Œuvre
Les vaisseaux du coeur (1988)
Le bel âge après tout, c'est celui où l'on sait à quels rêves on tient le plus celui où l'on peut encore en réaliser quelques-uns.
Quand la vie tient ainsi tout entière dans l'instant et qu'on parvient à oublier tout le reste, on atteint peut-être la plus intense forme de joie.
Je n'avais que faire de beaux souvenirs en bocal. Je hais les beaux souvenirs. Je n'aime que les beaux avenirs.
Je mesurais à quel point dans une vie commune tout est une question de regard : on peut s'irriter ou s'attendrir devant un même geste selon que l'on cherche une raison de vivre avec quelqu'un ou de le quitter.

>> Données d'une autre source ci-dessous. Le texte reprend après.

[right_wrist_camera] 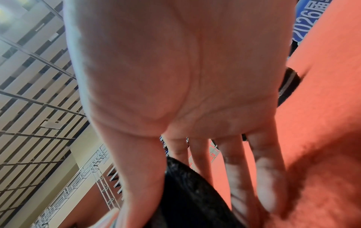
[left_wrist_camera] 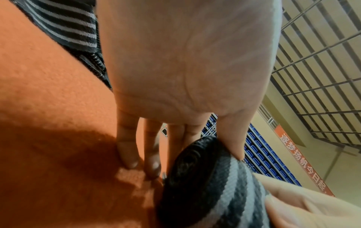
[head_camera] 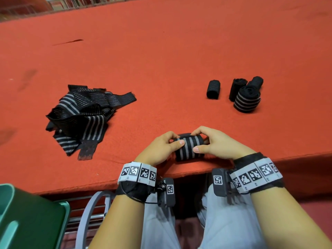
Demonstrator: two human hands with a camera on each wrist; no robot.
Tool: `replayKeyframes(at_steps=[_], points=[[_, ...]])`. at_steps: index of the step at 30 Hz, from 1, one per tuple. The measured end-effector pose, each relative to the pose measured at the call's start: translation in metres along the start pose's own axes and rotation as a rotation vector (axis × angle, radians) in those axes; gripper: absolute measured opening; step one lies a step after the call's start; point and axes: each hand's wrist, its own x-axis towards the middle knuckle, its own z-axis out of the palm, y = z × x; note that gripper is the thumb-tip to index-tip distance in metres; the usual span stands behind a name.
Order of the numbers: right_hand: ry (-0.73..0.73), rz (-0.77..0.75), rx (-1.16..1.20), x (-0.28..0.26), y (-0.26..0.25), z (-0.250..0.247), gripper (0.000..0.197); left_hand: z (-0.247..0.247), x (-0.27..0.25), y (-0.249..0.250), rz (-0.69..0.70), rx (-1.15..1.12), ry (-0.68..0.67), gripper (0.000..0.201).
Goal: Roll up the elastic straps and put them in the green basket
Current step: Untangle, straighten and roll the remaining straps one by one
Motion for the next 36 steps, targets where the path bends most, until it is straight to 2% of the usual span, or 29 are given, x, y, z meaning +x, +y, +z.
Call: replayKeyframes(at_steps=[4,10,15,18,22,25,29,32,36], points=[[0.002,0.011,0.06,0.006,0.001,-0.001,0.026,0.0,0.007,-0.002,-0.013,0.016,0.031,0.031],[0.02,0.054,0.106,0.016,-0.003,0.001,0.015,0.001,0.011,0.005,0.013,0.045,0.078,0.021],[-0.001,0.109,0.094,0.023,-0.006,-0.002,0.018,0.003,0.005,0.012,0.065,0.061,0.134,0.012],[0.001,0.117,0.066,0.026,-0.007,-0.002,0.02,0.004,0.001,0.013,0.046,0.027,0.079,0.038],[0.064,0.087,0.005,0.029,-0.008,0.002,0.026,-0.001,0.007,0.013,0.049,0.141,0.116,0.044],[0.131,0.013,-0.036,0.025,-0.008,0.002,0.021,-0.004,0.011,0.012,0.02,0.132,0.089,0.042],[0.071,-0.022,-0.002,0.021,-0.006,0.0,0.035,-0.008,0.015,0.01,-0.03,0.105,0.063,0.042],[0.084,-0.01,0.0,0.027,-0.006,0.001,0.034,-0.01,0.017,0.008,-0.042,0.099,0.081,0.041],[0.079,0.068,0.028,0.036,-0.006,-0.001,0.03,-0.007,0.021,0.012,0.008,0.171,0.127,0.033]])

A vingt ans, on voudrait tout et on peut raisonnablement tout espérer. A trente ans, on peut croire encore qu'on l'aura. A quarante ans, il est trop tard. Ce n'est pas que l'on ait soi-même vieilli, c'est l'espérance qui a vieilli en soi.
Mais celui qui parle le langage de la raison est celui qui aime le moins.
Demain, ils vont se quitter, et se quitter, pour eux, c'est se perdre, peut-être pour toujours.